Ohrfeige für Contergan-Geschädigte

von | 07.09.2012

„Unschädlich wie Zuckerplätzchen“ – so hatte der deutsche Arzneimittelhersteller Grünenthal sein Medikament Contergan beworben. Von 1957 bis 1961 galt der Wirkstoff Thalidomit als harmlos und wurde vor allem bei Schwangerschaftsübelkeit empfohlen. Tausende hatten das Medikament eingenommen. Mit verheerenden Folgen: In schätzungsweise 10.000 Fällen weltweit kam es zu schweren Missbildungen an Embryonen. Lange wies der Pharmakonzern jede Schuld von sich, nach über 50 Jahren hat er sich nun erstmals bei den Opfern entschuldigt und eine Bronze-Skulptur – ein auf einem Stuhl sitzendes Mädchen ohne Arme und mit fehlgebildeten Füßen – gestiftet.

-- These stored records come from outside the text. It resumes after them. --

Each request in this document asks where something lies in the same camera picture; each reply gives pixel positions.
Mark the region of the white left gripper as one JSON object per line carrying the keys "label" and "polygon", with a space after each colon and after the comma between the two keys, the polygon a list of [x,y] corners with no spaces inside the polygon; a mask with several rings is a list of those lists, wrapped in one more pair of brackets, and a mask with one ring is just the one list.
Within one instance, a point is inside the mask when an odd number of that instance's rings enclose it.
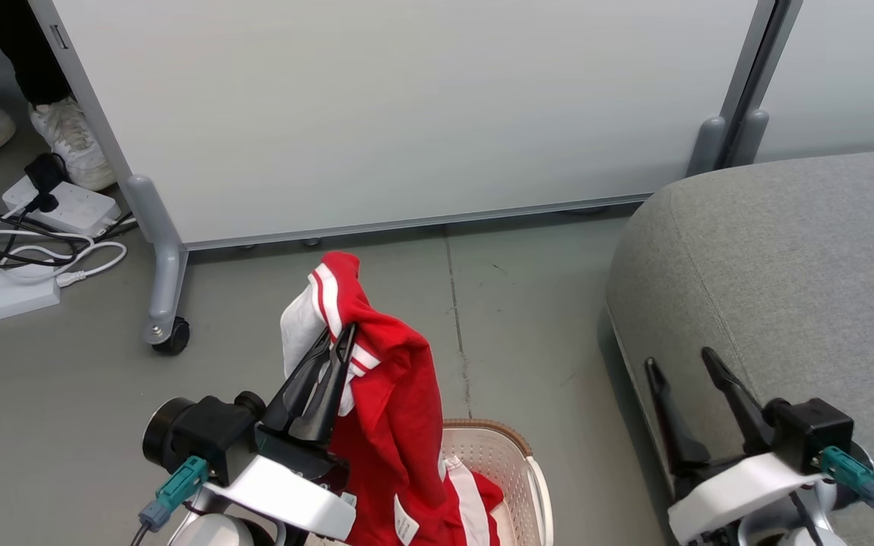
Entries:
{"label": "white left gripper", "polygon": [[358,326],[336,342],[322,331],[266,408],[254,429],[258,448],[228,486],[209,490],[247,511],[310,535],[344,541],[355,507],[343,500],[351,465],[326,449],[342,403]]}

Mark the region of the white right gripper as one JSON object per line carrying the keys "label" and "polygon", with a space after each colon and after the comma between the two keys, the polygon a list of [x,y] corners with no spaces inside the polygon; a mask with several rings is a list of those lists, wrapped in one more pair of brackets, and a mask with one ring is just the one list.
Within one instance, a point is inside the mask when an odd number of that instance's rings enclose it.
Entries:
{"label": "white right gripper", "polygon": [[[773,504],[801,486],[826,478],[823,473],[804,475],[774,453],[768,453],[774,431],[764,421],[759,402],[713,348],[703,347],[701,359],[715,388],[724,394],[731,408],[744,439],[744,453],[749,457],[699,484],[668,509],[670,529],[681,544]],[[669,381],[652,357],[645,360],[645,373],[669,472],[680,478],[705,469],[711,455],[693,437],[673,401]]]}

Finanzielle Zugeständnisse gab es nicht – das Unternehmen hat in der Vergangenheit Entschädigungsforderungen stets zurückgewiesen. Eine vor Kurzem veröffentlichte Studie legt offen, dass die bislang durch Steuermittel finanzierte maximale Rente für Geschädigte von 1.100 Euro viel zu niedrig ist, um die Folgeschäden aufzufangen. So ist die lauwarme Entschuldigung von Grünenthal ein Zugeständnis an die Öffentlichkeit, gegenüber den Geschädigten aber in ihrer Folgenlosigkeit eine Ohrfeige.